Les Gorges de Kakuetta s’ouvrent comme une blessure fraîche dans la roche, là où le gave de Sainte-Engrâce a sculpté son lit sur plus de deux kilomètres. L’air y est toujours humide, chargé d’une odeur de mousse et de terre mouillée. Les parois, striées de lianes et de mousses épaisses, retiennent la lumière en une mosaïque de verts changeants. En contrebas, l’eau gronde, tantôt en filet discret, tantôt en chute tonitruante. C’est un lieu où le temps semble suspendu, comme si chaque pierre parlait encore des siècles passés.
Cette balade s’adresse à ceux qui aiment marcher sans se presser, à l’ombre des arbres ou au bord de l’eau. Le parcours fait environ 3 km aller-retour, pour une durée de 1h30 à 2h, accessible dès 6 ans accompagnés. Pas besoin de réservation, il suffit d’acheter son ticket sur place (environ 8 € pour un adulte). Le sentier est large et bien entretenu, mais glissant après la pluie.
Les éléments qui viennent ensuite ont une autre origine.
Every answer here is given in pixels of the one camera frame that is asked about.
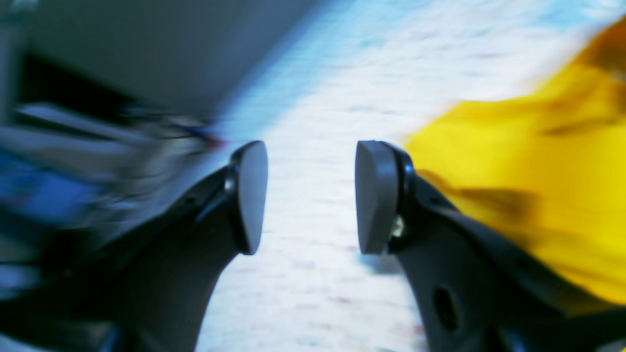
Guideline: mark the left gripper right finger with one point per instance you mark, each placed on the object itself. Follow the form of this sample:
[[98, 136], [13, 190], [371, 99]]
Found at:
[[476, 290]]

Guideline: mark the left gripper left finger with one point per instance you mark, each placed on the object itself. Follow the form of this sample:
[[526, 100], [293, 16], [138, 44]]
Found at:
[[145, 289]]

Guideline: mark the yellow T-shirt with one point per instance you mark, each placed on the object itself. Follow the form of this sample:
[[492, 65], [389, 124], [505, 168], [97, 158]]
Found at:
[[546, 169]]

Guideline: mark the terrazzo patterned table cloth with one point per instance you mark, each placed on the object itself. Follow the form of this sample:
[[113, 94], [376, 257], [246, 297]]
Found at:
[[366, 69]]

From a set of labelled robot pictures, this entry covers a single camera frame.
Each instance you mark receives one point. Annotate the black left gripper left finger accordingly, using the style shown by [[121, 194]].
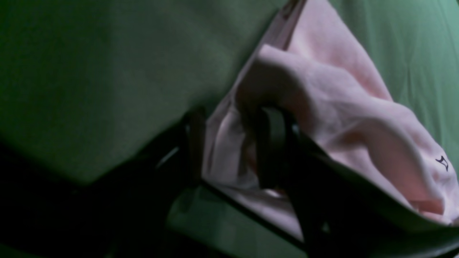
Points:
[[165, 166]]

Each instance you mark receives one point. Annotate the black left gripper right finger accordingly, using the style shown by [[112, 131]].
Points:
[[339, 211]]

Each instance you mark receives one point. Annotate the pink t-shirt black print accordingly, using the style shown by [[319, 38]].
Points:
[[310, 64]]

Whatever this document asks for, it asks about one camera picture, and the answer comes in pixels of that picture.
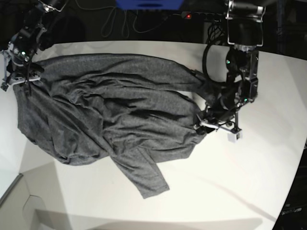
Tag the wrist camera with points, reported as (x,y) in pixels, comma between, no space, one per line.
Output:
(235,136)
(4,86)

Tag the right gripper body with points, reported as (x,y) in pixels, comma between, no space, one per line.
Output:
(12,70)

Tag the blue box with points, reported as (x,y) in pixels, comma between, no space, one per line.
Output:
(149,4)

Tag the dark grey t-shirt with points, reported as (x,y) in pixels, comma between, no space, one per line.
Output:
(131,108)

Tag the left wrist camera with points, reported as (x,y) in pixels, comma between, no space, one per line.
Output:
(235,136)

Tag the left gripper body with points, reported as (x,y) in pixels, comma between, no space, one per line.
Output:
(222,112)

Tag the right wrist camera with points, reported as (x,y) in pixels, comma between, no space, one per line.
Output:
(4,86)

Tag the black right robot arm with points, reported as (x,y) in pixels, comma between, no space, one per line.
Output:
(29,39)

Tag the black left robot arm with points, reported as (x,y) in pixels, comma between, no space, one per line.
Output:
(244,36)

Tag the black power strip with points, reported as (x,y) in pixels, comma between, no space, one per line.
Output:
(204,16)

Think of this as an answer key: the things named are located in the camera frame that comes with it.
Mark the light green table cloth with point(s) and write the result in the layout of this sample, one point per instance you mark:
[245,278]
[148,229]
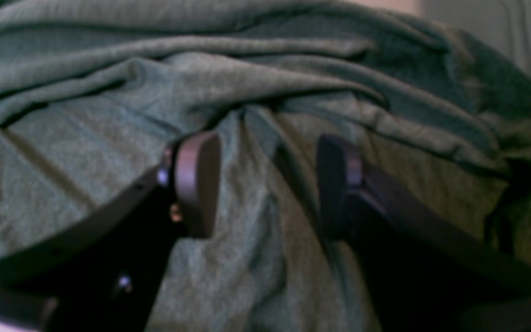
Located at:
[504,25]

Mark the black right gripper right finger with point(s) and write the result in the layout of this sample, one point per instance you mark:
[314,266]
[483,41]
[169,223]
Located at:
[423,274]

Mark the green T-shirt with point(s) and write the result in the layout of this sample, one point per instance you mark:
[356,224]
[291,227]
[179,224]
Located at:
[91,91]

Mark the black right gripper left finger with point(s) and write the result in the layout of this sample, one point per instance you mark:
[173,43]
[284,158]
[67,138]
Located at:
[104,273]

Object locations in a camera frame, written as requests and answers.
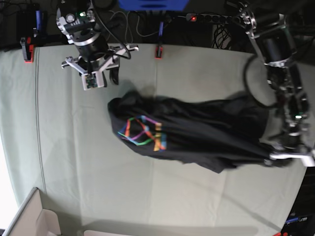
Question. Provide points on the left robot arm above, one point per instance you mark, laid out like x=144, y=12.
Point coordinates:
x=268, y=31

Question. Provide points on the red black clamp center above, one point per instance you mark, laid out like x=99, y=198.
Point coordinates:
x=158, y=52

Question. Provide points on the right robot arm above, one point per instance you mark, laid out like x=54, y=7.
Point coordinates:
x=81, y=24

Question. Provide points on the black t-shirt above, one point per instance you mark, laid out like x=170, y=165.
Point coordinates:
x=216, y=134

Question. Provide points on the white power strip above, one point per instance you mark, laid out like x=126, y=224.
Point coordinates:
x=208, y=18

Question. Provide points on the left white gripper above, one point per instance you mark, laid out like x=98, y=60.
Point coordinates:
x=303, y=152

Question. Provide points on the blue box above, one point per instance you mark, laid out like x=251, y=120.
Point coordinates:
x=154, y=5

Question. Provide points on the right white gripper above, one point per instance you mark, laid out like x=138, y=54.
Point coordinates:
x=100, y=62

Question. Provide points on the cardboard box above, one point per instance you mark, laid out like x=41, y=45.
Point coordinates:
x=32, y=219

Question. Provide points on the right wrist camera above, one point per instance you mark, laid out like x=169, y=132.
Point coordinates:
x=94, y=80

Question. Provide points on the red black clamp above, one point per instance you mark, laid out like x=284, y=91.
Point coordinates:
x=27, y=49
x=158, y=52

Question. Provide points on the red black clamp left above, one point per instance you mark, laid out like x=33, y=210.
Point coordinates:
x=27, y=49
On se souvient surtout du silence. Pas l’absence de bruit, mais cette épaisseur particulière, comme si les sons se perdaient dans les gorges. Les rayons du soleil, filtrés par la voûte de feuilles, dansent sur l’eau en mille éclats fugaces. Et puis il y a cette sensation d’être à la fois minuscule et parfaitement à sa place, au milieu d’un monde qui n’a que faire de nos vies pressées.